- [Work to be completed]:
Across the whole listing, filter for the string "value" and copy every line that has it.
━━ Provided material
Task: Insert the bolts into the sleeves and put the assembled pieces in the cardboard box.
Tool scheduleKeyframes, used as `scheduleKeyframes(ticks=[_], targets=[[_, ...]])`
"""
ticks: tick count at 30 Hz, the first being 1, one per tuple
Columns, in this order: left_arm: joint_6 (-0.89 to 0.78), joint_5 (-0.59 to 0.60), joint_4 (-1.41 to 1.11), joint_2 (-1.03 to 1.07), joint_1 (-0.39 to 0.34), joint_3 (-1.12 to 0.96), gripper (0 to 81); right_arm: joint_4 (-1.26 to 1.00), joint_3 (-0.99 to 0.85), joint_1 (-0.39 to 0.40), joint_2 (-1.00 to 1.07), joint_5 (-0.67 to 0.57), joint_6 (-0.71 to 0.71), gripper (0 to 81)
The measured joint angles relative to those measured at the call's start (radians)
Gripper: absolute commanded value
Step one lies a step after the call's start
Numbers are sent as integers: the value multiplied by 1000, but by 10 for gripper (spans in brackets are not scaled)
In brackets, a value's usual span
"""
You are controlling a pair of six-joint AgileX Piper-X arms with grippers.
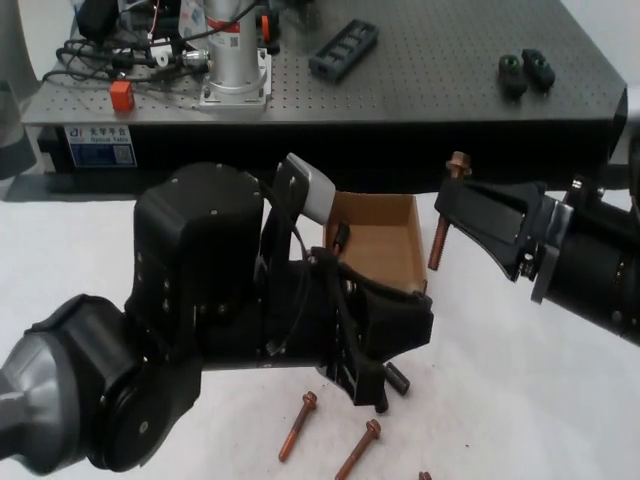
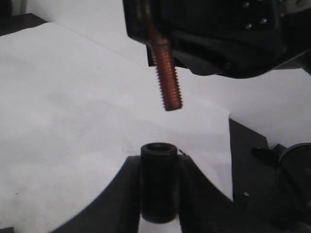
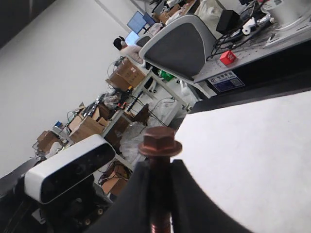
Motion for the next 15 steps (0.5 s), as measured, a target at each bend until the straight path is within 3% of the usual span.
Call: scheduleKeyframes(ticks=[15], targets=[[-48, 10, -74, 0, 0, 5, 7, 55, 1, 2, 0, -42, -30, 40]])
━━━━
- [Output of the exercise]:
Gripper: absolute commanded value
Numbers are sent as integers: the value multiplied by 1000, but by 10 for gripper (spans in brackets are not scaled)
In brackets, a value's usual span

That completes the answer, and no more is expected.